Dynamics of aminopyridine block of potassium channels in squid axon membrane.

Abstract

Aminopyridines (2-AP, 3-AP, and 4-AP) selectively blocked K+ channels of squid [Loligo pealei] axon membranes in a manner dependent upon the membrane potential and the duration and frequency of voltage clamp pulses. They were effective when applied to either the internal or the external membrane surface. The steady-state block of K+ channels by aminopyridines was more complete for low depolarizations, and was gradually relieved at higher depolarizations.

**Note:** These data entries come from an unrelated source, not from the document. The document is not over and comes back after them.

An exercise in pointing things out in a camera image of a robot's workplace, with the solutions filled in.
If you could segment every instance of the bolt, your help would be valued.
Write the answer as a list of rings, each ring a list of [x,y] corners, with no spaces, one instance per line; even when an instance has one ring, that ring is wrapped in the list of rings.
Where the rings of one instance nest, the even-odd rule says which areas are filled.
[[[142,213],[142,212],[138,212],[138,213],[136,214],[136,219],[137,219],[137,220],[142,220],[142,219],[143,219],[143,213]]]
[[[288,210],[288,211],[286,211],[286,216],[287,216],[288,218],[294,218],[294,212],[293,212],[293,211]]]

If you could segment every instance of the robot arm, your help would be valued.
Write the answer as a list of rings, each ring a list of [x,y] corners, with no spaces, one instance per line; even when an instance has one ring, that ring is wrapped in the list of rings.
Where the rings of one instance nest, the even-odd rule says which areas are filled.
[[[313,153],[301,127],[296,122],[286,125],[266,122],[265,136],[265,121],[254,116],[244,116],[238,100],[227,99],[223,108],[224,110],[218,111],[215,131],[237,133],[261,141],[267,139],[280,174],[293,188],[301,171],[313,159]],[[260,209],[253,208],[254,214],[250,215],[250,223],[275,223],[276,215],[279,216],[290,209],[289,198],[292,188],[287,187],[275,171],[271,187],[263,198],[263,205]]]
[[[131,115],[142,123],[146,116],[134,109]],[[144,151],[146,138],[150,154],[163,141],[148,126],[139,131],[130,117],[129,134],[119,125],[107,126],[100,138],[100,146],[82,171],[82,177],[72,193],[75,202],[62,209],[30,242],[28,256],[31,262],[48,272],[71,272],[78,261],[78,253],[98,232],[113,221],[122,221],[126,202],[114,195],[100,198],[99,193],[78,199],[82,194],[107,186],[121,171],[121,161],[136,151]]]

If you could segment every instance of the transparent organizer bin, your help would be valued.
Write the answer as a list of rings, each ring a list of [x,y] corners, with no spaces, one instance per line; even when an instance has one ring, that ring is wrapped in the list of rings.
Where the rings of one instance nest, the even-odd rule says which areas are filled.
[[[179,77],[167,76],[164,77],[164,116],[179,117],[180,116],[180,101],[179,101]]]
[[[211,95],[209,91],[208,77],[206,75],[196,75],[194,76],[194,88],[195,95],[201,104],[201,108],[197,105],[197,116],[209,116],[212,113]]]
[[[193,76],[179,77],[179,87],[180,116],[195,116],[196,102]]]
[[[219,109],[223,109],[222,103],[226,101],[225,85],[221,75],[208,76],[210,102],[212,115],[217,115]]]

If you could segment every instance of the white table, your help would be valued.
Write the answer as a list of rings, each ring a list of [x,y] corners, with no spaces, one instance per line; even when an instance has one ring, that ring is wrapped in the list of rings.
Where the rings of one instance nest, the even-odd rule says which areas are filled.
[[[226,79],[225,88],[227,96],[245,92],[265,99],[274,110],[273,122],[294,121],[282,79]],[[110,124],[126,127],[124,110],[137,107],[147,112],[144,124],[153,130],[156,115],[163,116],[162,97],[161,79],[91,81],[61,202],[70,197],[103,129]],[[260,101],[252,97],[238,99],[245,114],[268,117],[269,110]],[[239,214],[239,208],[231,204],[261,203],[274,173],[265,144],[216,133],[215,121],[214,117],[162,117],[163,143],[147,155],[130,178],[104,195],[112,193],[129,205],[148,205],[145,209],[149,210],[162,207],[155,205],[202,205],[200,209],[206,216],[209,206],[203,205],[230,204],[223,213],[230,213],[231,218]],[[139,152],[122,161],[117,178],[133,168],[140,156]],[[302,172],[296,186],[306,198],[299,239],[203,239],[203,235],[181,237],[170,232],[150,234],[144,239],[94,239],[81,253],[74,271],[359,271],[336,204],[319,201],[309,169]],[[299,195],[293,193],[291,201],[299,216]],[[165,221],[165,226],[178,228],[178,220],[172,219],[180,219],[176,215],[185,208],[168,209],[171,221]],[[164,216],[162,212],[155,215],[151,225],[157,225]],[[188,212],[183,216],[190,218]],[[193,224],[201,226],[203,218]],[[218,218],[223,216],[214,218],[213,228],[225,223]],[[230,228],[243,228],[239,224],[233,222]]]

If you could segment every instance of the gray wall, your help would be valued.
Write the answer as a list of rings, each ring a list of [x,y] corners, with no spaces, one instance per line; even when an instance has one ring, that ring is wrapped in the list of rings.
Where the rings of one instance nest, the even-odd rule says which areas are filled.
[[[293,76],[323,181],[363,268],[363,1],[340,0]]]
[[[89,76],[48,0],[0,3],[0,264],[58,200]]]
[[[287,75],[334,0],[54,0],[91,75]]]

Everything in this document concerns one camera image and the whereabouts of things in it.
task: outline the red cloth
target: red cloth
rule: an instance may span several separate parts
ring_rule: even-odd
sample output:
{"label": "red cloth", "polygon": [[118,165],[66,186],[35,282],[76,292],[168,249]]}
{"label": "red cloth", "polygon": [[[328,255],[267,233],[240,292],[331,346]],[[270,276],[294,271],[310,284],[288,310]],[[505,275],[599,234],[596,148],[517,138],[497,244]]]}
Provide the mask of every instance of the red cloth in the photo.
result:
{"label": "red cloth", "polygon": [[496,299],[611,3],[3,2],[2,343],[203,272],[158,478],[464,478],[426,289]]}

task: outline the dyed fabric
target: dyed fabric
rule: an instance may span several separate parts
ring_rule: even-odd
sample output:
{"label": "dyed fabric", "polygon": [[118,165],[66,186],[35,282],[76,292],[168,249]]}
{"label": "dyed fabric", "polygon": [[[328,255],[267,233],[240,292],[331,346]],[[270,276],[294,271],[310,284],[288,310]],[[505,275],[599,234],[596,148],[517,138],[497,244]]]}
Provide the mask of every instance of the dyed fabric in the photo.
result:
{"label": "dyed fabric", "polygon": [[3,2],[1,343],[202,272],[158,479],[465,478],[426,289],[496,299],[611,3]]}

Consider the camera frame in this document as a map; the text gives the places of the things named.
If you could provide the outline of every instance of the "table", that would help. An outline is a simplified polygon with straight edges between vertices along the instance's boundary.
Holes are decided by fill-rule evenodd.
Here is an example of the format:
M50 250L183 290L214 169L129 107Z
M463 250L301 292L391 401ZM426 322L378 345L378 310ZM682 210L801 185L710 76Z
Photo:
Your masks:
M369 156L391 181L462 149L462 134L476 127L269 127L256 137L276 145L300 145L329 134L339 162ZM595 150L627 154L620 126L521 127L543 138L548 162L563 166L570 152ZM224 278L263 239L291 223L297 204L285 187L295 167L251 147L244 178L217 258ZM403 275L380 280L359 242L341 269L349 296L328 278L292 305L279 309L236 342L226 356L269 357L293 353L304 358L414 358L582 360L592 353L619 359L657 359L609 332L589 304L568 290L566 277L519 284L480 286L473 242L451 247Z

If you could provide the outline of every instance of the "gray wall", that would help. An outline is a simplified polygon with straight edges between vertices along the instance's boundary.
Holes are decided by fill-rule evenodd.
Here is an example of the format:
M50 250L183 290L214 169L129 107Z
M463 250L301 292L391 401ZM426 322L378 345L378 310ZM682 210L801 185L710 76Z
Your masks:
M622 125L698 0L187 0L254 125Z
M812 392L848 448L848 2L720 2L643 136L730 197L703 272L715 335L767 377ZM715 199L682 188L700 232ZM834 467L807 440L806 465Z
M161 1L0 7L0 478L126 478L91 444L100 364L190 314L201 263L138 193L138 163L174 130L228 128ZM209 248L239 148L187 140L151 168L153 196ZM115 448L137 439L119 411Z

The K+ current in the presence of aminopyridines rose more slowly than in control, the change being more conspicuous in 3-AP and 4-AP than in 2-AP. Repetitive pulsing relieved the block in a manner dependent upon the duration and interval of pulses. The recovery from block during a given test pulse was enhanced by increasing the duration of a conditioning depolarizing prepulse. The time constant for this recovery was in the range of 10-20 ms in 3-AP and 4-AP, and shorter in 2-AP. Twin pulse experiments with variable pulse intervals revealed that the time course for re-establishment of block was much slower in 3-AP and 4-AP than in 2-AP. 2-AP seemed to interact with the K+ channel more rapidly than 3-AP and 4-AP. The more rapid interaction of 2-AP with K+ channels is reflected in the kinetics of K+ current which was faster than that observed in 3-AP or 4-AP, and in the pattern of frequency-dependent block which was different from that in 3-AP or 4-AP. The experimental observations were not satisfactorily described by alterations of Hodgkin-Huxley n-type gating units. The data seemed consistent with a simple binding scheme incorporating no changes in gating kinetics which conceived of aminopyridine molecules binding to closed K+ channels and being released from open channels in a voltage-dependent manner.